国立西洋美術館など7施設で「二重価格」導入へ。インバウンド客の入館料引き上げ、自己収入拡大へ
日本の国立博物館・美術館で、日本居住者と訪日観光客の入場料を分ける「二重価格」制度を2031年3月までに導入する方針が固まった。文部科学省の中期目標を踏まえ、増加するインバウンド需要を自己収入の拡大につなげる狙いがある。

国立文化財機構(NICH)と国立美術館が管轄する博物館・美術館で、日本居住者と非居住者で入場料を分ける「二重価格」制度を、2031年3月までに導入する方針が固まった。文部科学省が今年2月に策定した中期目標では、増加するインバウンド需要を自己収入確保の機会として活用する狙いが示されている。
対象となるのは、NICHが管轄する国立博物館4館と皇居三の丸尚蔵館、さらに国立美術館が管轄する東京国立近代美術館、国立新美術館、国立西洋美術館など計7施設。いずれも現行の入場料引き上げとあわせて二重価格が導入される。
この方針が策定された背景には、国立文化機関の財務構造に対する危機感がある。NICHおよび国立美術館はいずれも、運営費交付金など国費が全体の6割以上を占める構造が続いており、持続可能な運営に向けた自己収入の拡大が長年の課題となっていた。中期目標には、海外主要館と比べると来館者数は低水準にあり、その結果として入場料収入も伸び悩んでいると記されている。

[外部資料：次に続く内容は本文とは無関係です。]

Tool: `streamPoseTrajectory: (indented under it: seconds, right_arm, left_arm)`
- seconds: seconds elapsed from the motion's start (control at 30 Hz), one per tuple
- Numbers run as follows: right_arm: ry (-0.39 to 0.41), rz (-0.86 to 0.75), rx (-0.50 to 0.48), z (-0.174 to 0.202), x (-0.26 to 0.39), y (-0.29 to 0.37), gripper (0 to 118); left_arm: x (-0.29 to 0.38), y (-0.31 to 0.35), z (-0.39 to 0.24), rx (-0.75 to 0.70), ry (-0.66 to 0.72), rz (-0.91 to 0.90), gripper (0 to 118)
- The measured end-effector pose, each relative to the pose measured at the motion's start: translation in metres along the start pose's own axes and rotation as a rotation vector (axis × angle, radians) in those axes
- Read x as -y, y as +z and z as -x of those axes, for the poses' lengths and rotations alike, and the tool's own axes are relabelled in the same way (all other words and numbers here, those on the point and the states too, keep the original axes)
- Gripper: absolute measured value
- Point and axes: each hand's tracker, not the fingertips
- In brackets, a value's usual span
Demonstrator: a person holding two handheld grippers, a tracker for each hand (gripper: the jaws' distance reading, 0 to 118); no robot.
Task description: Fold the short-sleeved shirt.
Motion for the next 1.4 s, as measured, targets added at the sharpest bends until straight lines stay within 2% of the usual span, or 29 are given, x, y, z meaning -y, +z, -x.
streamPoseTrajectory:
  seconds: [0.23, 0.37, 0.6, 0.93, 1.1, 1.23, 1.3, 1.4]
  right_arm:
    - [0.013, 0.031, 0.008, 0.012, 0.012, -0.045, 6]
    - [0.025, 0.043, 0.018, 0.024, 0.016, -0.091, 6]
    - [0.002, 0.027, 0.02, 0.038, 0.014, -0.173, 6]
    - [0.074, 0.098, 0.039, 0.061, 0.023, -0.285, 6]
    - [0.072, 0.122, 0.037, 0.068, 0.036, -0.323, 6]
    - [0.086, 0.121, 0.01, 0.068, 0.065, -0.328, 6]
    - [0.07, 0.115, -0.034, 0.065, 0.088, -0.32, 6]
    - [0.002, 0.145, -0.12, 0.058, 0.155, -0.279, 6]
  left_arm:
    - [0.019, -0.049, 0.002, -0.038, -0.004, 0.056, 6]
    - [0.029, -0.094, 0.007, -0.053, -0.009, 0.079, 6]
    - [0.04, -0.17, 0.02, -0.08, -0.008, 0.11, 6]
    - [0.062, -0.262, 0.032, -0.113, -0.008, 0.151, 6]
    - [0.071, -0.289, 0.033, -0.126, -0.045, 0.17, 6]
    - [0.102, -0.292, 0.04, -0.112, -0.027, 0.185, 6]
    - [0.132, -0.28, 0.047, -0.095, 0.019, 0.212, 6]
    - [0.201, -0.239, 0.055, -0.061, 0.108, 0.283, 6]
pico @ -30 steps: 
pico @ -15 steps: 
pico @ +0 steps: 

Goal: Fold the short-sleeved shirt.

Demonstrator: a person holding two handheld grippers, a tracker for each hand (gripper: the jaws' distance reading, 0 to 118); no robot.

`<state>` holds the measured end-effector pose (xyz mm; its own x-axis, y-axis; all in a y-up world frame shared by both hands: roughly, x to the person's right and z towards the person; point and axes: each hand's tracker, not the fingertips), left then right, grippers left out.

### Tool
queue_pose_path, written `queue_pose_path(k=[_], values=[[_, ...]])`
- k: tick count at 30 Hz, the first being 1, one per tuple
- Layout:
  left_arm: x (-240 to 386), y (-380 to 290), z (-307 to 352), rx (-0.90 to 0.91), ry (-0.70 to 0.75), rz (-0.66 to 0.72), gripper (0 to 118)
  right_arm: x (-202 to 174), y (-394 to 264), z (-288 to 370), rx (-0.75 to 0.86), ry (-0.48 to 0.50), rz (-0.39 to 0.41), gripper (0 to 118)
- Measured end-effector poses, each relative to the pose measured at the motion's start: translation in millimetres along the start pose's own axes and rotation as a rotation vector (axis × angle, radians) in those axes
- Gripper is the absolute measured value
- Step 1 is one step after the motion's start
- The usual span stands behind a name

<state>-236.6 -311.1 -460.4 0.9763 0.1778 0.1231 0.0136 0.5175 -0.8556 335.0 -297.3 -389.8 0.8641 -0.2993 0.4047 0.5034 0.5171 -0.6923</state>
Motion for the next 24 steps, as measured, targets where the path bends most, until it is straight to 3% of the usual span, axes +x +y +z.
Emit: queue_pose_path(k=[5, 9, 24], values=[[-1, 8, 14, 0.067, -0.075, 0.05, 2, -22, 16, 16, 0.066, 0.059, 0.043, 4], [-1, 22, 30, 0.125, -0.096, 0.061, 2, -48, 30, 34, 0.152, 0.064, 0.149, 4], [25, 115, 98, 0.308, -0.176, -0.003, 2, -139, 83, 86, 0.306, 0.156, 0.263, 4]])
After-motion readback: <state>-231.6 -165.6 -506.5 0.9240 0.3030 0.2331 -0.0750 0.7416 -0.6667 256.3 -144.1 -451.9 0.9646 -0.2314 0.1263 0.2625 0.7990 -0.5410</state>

一方、日本への観光客数は2025年度に4200万人を超え、政府は2030年度に6000万人へ増やす目標を掲げている。これを受け文化庁は、国際観光客税の財源も活用しつつ、観光客の増加を自己収入確保の機会として生かすようNICHに促した。NICHは将来的な来館者目標として、国立博物館全体で約1200万人、国立美術館で約1000万人を掲げている。
中期目標では数値目標も示された。展示事業費に対する入館料やグッズ販売など自己収入の割合について、目標期間(2026〜2031年度)の最終年度に65%以上を達成し、次期中期目標期間には100%を目指すとしている。また2029年度時点で自己収入の割合が40%を下回り、収益改善の見込みがない施設については、閉館を含む再編を求められる可能性がある。

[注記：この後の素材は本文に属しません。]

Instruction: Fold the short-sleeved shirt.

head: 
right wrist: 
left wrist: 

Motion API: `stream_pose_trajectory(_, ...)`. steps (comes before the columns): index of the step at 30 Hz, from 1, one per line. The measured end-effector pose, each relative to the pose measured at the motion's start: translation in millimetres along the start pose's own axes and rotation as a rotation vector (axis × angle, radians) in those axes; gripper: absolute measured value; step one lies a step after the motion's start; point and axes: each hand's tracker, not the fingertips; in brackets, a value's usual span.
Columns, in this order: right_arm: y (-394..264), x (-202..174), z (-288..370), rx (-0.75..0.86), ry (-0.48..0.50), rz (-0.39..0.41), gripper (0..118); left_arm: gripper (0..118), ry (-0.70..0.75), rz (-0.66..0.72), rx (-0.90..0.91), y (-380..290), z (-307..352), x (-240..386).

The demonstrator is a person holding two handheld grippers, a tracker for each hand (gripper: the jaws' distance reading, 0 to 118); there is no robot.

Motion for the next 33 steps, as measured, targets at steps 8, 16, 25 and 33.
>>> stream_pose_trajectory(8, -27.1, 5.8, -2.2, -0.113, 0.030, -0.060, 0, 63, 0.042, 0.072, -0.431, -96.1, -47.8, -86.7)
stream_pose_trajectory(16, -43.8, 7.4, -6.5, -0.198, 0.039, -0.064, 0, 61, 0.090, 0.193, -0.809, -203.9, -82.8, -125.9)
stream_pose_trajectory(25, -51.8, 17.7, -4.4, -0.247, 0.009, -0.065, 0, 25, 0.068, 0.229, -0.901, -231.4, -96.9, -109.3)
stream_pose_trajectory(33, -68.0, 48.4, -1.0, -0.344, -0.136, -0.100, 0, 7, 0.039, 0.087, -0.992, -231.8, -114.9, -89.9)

二重価格は、オーバーツーリズム対策としてインドのタージ・マハルやアメリカの国立公園など、世界各地の遺跡や公園などで導入されている。またフランスでは、ルーブル美術館やヴェルサイユ宮殿がEU域外からの来館客の入場料を引き上げており、この動きはオルセー美術館など主要文化機関への波及が見込まれている。こうした先例を背景に、国内でも観光地を中心に価格差別化の議論が高まっており、今回の方針もその流れに位置づけられる。
今回示された目標は、財源確保だけでなく、コレクションの保存・修理、教育普及活動の充実、老朽化施設の維持更新といった本来業務を安定的に支える基盤づくりも目的としている。中期目標にはこのほか、夜間開館の充実、多言語対応の強化、デジタルアーカイブの拡充なども盛り込まれている。